Qualcomm Inc. jumped 2.5 percent as it increased its dividend by 40 percent and set up a $5 billion share buyback plan. American Apparel Inc. climbed 16 percent after forecasting sales for this year that exceeded analysts’ estimates. J.C. Penney Co. slipped 5.3 percent after its second-biggest shareholder sold part of its stake.
The Dow rose 90.05 points, or 0.6 percent, to 14,217.87 at 9:42 a.m. in New York, surpassing its closing high of 14,164.53 set in October 2007. The Standard & Poor’s 500 Index added 0.7 percent to 1,536.13. The benchmark gauge is trading at about 2 percent below its record high. Trading in S&P 500 companies was 21 percent above the 30-day average at this time of day.
"Confidence and sentiment are improving for investors," Sean Lynch, the Omaha, Nebraska-based global investment strategist for Wells Fargo Private Bank, said by telephone. His firm oversees about $170 billion. "The market has shrugged off some pretty tough news from overseas with the Italian elections and Europe," he said. "We’re seeing the U.S. markets continuing its move up here."
The bull market in U.S. equities enters its fifth year this month. The S&P 500 has surged 125 percent from a 12-year low in 2009 as companies reported better-than-estimated earnings and the Fed embarked on three rounds of bond purchases to stimulate the economy.
U.S. stock indexes rose yesterday amid optimism the Federal Reserve will maintain stimulus measures to support the economic recovery. Fed Vice Chairman Janet Yellen said yesterday the U.S. central bank should press on with $85 billion in monthly bond buying while tracking possible costs and risks from the unprecedented program.

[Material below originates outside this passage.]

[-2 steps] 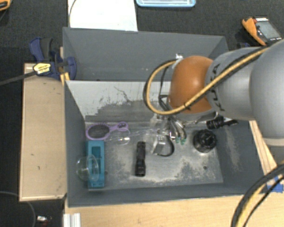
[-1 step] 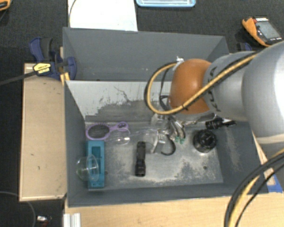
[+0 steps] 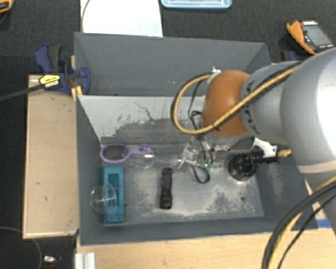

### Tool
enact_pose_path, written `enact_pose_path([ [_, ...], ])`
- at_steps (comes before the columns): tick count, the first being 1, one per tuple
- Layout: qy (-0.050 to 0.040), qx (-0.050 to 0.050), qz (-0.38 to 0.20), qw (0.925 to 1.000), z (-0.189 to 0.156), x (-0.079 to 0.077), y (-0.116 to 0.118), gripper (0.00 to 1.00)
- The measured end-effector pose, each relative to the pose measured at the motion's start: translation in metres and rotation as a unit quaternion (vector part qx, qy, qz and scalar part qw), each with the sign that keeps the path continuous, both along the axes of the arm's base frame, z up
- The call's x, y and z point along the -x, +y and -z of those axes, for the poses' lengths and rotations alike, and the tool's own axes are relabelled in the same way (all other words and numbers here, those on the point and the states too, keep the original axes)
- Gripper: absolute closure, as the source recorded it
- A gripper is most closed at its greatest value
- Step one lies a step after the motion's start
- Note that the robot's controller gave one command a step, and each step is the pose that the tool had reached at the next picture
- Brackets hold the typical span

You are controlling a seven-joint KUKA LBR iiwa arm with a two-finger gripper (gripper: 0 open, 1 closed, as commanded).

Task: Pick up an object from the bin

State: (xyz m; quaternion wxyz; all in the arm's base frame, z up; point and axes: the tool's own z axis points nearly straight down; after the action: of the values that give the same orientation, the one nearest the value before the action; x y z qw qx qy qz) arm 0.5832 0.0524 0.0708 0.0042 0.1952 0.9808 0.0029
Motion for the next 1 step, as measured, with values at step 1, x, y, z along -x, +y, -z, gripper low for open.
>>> enact_pose_path([
  [1, 0.0000, 0.000, 0.000, 1.0000, 0.0000, 0.0000, 0.0000, 1.00],
])
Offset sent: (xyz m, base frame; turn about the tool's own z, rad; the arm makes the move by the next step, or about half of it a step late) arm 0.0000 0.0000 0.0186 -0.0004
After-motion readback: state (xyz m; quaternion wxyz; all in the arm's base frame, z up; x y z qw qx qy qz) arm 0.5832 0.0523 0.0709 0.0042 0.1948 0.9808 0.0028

Global equities rose today as China pledged to support economic expansion. The nation will keep its growth target at 7.5 percent for this year and plans a 10 percent jump in fiscal spending, the government said during the start of the National People’s Congress today.
The Institute for Supply Management’s index of U.S. non- manufacturing businesses, which accounts for almost 90 percent of the economy, continued to expand last month, a report at 10 a.m. New York time may show. The gauge slipped to 55 in February from 55.2 in January, according to the median estimate of economists in a Bloomberg survey. Readings greater than 50 mean that activity increased.
"There’s more optimism about the U.S. thanks to the Fed," said Jacques Porta, who helps manage $627 million as a fund manager at Ofi Patrimoine in Paris. "The data confirm that the U.S. economy is restarting, but they also show that the recovery is slow. That means more stimulus, which is good for markets, especially for U.S. stocks."
Qualcomm jumped $1.68 to $68.31. The largest seller of semiconductors for mobile phones will increase its quarterly cash dividend to 35 cents from 25 cents, rewarding investors after rising demand for smartphones that run on its technology spurred sales growth. The new share repurchase plan replaces an older $4 billion plan that had $2.5 billion remaining.
American Apparel surged 20 cents to $1.49 as the retailer projected sales of $654 million to $660 million in 2013. That beat the $650.2 million average of two analyst estimates in a Bloomberg survey.
J.C. Penney declined 89 cents to $15.85 after people familiar with the matter said Vornado Realty Trust sold 10 million shares in the department-store company at $16.40 apiece through Deutsche Bank AG.